What else were you doing in the 1980s?

After seeing our two perfect girls born, now up and running, Miriam and I decided to stay on in Minneapolis. I became Dr. Philip Larson, Professor of Art and Architectural History, Minneapolis College of Art and Design. I continued contributing to Art News and The Print Collector’s Newsletter. In 1986, with my twin brother Paul C. Larson, I did my last curatorial stint with a massive exhibition and catalogue: Prairie School Architecture in Minnesota Iowa Wisconsin for the Minnesota Museum of Art in St. Paul. That eventually led to a major commission: a two-by-eight-foot brass Apostolic Clock for the 1911 Purcell & Elmslie–designed library in the Westminster Presbyterian Church in downtown Minneapolis.

During the explosive, if brief, population surge of art galleries in the Minneapolis warehouse district, I showed regularly with the Glen Hanson Gallery and the Thompson Gallery, out of which Walker sensibly acquired the cast iron ensemble The Three Anasazi. Annual participation in the Chicago Art Fair made for few sales, but the 1981 Solomon R. Guggenheim Museum exhibition 19 Artists: Emergent Americans was a great gift, with the museum acquiring The Four Wells.

What was the 1980s art scene like in the Twin Cities?

The warehouse district galleries became a social collision space, a great place to party, with more than a dozen galleries showing credible work by artists from the area. New photographs appeared in the mix, and a few dealers had enough stash to frame prints and drawings and light them properly. Twin Cities corporations, law firms, even banks purchased a lot of new art. General Mills remained the most generous and most wise under Minnesota’s finest corporate curator Don McNeil.

What were, for you, the most pressing questions that artists faced or addressed in that time?

Can new art survive here without blue-chip New York commercial support? Or at least interest? Why is it that curators from the Whitney Museum of American Art were instructed to make the Twin Cities a fly-over?

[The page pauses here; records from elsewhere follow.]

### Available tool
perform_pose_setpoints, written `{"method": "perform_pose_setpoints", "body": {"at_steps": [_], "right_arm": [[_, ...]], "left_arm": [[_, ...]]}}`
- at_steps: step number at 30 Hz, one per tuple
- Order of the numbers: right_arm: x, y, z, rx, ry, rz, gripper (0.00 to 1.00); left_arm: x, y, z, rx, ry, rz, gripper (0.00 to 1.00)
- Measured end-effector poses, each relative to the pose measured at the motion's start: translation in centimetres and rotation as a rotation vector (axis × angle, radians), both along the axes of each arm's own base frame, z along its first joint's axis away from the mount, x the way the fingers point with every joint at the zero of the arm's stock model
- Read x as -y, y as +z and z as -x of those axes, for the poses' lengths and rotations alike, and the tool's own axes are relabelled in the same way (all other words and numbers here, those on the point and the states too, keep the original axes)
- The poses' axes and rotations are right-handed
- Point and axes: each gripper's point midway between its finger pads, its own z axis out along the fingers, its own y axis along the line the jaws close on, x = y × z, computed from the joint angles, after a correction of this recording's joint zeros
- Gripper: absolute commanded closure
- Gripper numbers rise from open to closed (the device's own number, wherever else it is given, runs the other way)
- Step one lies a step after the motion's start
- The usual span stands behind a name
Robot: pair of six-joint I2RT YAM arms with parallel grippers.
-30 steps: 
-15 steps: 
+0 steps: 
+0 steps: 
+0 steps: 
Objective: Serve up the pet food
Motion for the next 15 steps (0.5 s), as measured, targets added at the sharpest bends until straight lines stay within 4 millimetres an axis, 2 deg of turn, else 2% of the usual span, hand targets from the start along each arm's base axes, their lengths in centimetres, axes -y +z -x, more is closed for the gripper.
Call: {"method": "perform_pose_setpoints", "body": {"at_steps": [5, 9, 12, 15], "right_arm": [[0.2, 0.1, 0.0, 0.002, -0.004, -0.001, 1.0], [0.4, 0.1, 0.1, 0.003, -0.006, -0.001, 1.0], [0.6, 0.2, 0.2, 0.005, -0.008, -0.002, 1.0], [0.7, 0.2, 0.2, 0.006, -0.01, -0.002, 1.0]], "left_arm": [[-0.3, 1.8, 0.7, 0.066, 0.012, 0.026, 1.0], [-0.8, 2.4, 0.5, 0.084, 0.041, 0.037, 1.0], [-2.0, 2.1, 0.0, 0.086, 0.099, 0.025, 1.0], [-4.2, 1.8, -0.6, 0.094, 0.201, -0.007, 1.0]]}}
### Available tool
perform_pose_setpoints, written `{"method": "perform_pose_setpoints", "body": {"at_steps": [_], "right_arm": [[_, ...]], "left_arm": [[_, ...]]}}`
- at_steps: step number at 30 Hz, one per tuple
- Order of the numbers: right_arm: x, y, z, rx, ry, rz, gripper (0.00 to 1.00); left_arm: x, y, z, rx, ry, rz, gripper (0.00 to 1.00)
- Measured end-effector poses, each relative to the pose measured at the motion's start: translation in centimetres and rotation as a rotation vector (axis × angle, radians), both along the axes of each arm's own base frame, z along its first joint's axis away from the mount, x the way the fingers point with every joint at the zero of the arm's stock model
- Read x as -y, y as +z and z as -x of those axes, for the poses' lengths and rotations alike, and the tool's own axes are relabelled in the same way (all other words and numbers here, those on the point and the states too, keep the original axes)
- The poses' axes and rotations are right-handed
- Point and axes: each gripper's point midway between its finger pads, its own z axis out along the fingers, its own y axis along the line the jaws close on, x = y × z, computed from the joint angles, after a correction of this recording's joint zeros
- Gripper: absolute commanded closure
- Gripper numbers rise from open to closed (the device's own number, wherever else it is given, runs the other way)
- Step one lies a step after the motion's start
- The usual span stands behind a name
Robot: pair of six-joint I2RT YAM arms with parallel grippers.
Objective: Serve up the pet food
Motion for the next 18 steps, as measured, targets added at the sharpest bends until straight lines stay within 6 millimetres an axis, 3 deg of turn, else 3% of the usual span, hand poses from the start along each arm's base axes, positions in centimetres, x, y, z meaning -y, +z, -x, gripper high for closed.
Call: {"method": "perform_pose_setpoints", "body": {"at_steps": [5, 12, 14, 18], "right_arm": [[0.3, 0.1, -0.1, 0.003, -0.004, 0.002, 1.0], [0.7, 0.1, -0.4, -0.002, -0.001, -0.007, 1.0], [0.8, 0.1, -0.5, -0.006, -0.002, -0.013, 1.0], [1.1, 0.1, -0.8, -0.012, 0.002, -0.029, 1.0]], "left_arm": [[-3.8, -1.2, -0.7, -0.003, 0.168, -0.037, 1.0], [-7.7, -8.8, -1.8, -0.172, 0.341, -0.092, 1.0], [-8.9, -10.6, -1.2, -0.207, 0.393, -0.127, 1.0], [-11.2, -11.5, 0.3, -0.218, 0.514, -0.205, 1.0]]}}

You have a special relationship with the Walker. What does it mean to you to be a member?

As an enchanted world near downtown, it’s a wonderful place to take an upbeat visitor—my retired English professor sister, my architect daughter, a long-lost artist friend—to see a temporary show or a little-known movie, then barrel down Franklin Avenue to True Thai and talk about a ride in the country.